What the task asks: The answer must repeat each line of the material exactly.

Entries provided:
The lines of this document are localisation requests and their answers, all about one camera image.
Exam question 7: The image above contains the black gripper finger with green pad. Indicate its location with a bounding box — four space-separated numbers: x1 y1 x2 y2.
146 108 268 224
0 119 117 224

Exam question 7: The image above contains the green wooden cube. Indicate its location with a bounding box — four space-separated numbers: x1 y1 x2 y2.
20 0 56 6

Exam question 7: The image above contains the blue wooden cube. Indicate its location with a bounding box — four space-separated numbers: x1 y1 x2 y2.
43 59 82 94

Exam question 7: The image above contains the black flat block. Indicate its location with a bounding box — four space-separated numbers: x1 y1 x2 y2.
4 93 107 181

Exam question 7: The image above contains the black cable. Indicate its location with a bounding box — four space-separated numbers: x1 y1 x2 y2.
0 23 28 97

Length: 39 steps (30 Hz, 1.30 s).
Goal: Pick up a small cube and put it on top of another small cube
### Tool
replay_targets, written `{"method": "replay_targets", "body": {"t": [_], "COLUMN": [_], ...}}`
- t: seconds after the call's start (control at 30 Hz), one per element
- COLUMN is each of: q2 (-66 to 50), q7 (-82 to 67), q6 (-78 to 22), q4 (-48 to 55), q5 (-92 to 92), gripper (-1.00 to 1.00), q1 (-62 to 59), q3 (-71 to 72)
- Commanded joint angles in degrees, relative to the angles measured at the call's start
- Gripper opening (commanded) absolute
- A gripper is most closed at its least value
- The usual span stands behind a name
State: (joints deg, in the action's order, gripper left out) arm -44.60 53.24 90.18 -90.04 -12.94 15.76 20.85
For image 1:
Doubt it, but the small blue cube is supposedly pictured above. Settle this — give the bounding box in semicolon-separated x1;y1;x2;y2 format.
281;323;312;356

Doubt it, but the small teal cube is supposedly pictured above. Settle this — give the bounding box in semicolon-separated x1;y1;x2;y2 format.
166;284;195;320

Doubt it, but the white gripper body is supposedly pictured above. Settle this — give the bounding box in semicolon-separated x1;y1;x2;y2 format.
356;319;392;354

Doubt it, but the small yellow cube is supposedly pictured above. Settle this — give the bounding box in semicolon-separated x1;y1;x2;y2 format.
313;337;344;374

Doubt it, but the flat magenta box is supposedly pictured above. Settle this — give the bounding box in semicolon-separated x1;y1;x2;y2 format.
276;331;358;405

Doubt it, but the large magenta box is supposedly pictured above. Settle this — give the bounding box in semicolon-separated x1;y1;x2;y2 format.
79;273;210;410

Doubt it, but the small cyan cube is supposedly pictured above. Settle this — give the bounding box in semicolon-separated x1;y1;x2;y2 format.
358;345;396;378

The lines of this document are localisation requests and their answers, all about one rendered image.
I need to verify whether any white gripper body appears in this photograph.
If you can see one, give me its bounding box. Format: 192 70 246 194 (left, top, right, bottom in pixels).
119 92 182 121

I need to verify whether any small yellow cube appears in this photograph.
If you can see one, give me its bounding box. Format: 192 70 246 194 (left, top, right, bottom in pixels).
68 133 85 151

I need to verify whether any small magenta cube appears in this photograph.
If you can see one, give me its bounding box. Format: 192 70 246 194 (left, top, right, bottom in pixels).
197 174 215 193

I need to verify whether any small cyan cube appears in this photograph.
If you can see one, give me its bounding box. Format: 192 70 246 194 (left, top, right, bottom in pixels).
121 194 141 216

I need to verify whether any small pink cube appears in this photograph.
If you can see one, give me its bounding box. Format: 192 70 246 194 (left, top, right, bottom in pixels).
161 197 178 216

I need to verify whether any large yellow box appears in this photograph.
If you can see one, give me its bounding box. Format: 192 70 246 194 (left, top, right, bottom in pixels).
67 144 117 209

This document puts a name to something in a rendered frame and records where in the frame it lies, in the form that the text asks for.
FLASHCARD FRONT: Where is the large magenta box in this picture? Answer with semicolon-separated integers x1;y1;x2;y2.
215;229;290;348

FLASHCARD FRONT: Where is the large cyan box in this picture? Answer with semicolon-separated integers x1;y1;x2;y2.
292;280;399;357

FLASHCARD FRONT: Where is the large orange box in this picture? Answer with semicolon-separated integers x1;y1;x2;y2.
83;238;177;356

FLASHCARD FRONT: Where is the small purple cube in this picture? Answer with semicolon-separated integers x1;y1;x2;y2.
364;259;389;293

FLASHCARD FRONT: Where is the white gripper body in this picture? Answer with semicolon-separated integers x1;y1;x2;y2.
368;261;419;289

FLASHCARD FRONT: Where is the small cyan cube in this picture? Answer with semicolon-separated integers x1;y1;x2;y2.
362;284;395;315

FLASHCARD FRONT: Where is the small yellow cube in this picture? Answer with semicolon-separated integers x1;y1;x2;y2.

Exercise result:
The lines of this document are localisation requests and their answers, all about one camera image.
Exam question 7: The image above contains the black gripper finger with green pad. Indicate its location with a bounding box — four space-separated numbers: x1 y1 x2 y2.
146 108 268 224
0 119 117 224

Exam question 7: The image above contains the green wooden cube. Indicate its location with a bounding box — four space-separated numbers: x1 y1 x2 y2.
20 0 56 6

Exam question 7: The image above contains the blue wooden cube. Indicate its location with a bounding box — four space-separated numbers: x1 y1 x2 y2.
43 59 82 94

Exam question 7: The image above contains the black flat block. Indicate its location with a bounding box — four space-separated numbers: x1 y1 x2 y2.
4 93 107 181

Exam question 7: The image above contains the black cable. Indicate its location with a bounding box — four space-separated numbers: x1 y1 x2 y2.
0 23 28 97

Length: 39 steps (30 Hz, 1.30 s).
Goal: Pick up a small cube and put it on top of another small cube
### Tool
replay_targets, written `{"method": "replay_targets", "body": {"t": [_], "COLUMN": [_], ...}}`
- t: seconds after the call's start (control at 30 Hz), one per element
- COLUMN is each of: q2 (-66 to 50), q7 (-82 to 67), q6 (-78 to 22), q4 (-48 to 55), q5 (-92 to 92), gripper (-1.00 to 1.00), q1 (-62 to 59), q3 (-71 to 72)
- Commanded joint angles in degrees, relative to the angles measured at the call's start
- Gripper opening (commanded) absolute
- A gripper is most closed at its least value
- The usual span stands behind a name
State: (joints deg, in the action's order, gripper left out) arm -44.60 53.24 90.18 -90.04 -12.94 15.76 20.85
For image 1:
Doubt it, but the small blue cube is supposedly pictured above. Settle this — give the bounding box in semicolon-separated x1;y1;x2;y2 format.
281;323;312;356

Doubt it, but the small teal cube is supposedly pictured above. Settle this — give the bounding box in semicolon-separated x1;y1;x2;y2 format.
166;284;195;320

Doubt it, but the white gripper body is supposedly pictured above. Settle this — give the bounding box in semicolon-separated x1;y1;x2;y2 format.
356;319;392;354

Doubt it, but the small yellow cube is supposedly pictured above. Settle this — give the bounding box in semicolon-separated x1;y1;x2;y2 format.
313;337;344;374

Doubt it, but the flat magenta box is supposedly pictured above. Settle this — give the bounding box in semicolon-separated x1;y1;x2;y2 format.
276;331;358;405

Doubt it, but the large magenta box is supposedly pictured above. Settle this — give the bounding box in semicolon-separated x1;y1;x2;y2 format.
79;273;210;410

Doubt it, but the small cyan cube is supposedly pictured above. Settle this — give the bounding box in semicolon-separated x1;y1;x2;y2 format.
358;345;396;378

The lines of this document are localisation requests and their answers, all about one rendered image.
I need to verify whether any white gripper body appears in this photograph.
If you can see one, give me its bounding box. Format: 192 70 246 194 (left, top, right, bottom in pixels).
119 92 182 121

I need to verify whether any small yellow cube appears in this photograph.
If you can see one, give me its bounding box. Format: 192 70 246 194 (left, top, right, bottom in pixels).
68 133 85 151

I need to verify whether any small magenta cube appears in this photograph.
If you can see one, give me its bounding box. Format: 192 70 246 194 (left, top, right, bottom in pixels).
197 174 215 193

I need to verify whether any small cyan cube appears in this photograph.
If you can see one, give me its bounding box. Format: 192 70 246 194 (left, top, right, bottom in pixels).
121 194 141 216

I need to verify whether any small pink cube appears in this photograph.
If you can see one, give me its bounding box. Format: 192 70 246 194 (left, top, right, bottom in pixels).
161 197 178 216

I need to verify whether any large yellow box appears in this photograph.
If you can see one, give me its bounding box. Format: 192 70 246 194 (left, top, right, bottom in pixels).
67 144 117 209

This document puts a name to something in a rendered frame and records where in the frame it lies, in the form that the text asks for.
FLASHCARD FRONT: Where is the large magenta box in this picture? Answer with semicolon-separated integers x1;y1;x2;y2.
215;229;290;348

FLASHCARD FRONT: Where is the large cyan box in this picture? Answer with semicolon-separated integers x1;y1;x2;y2.
292;280;399;357

FLASHCARD FRONT: Where is the large orange box in this picture? Answer with semicolon-separated integers x1;y1;x2;y2.
83;238;177;356

FLASHCARD FRONT: Where is the small purple cube in this picture? Answer with semicolon-separated integers x1;y1;x2;y2.
364;259;389;293

FLASHCARD FRONT: Where is the white gripper body in this picture? Answer with semicolon-separated integers x1;y1;x2;y2.
368;261;419;289

FLASHCARD FRONT: Where is the small cyan cube in this picture? Answer with semicolon-separated integers x1;y1;x2;y2.
362;284;395;315

FLASHCARD FRONT: Where is the small yellow cube in this picture? Answer with semicolon-separated integers x1;y1;x2;y2.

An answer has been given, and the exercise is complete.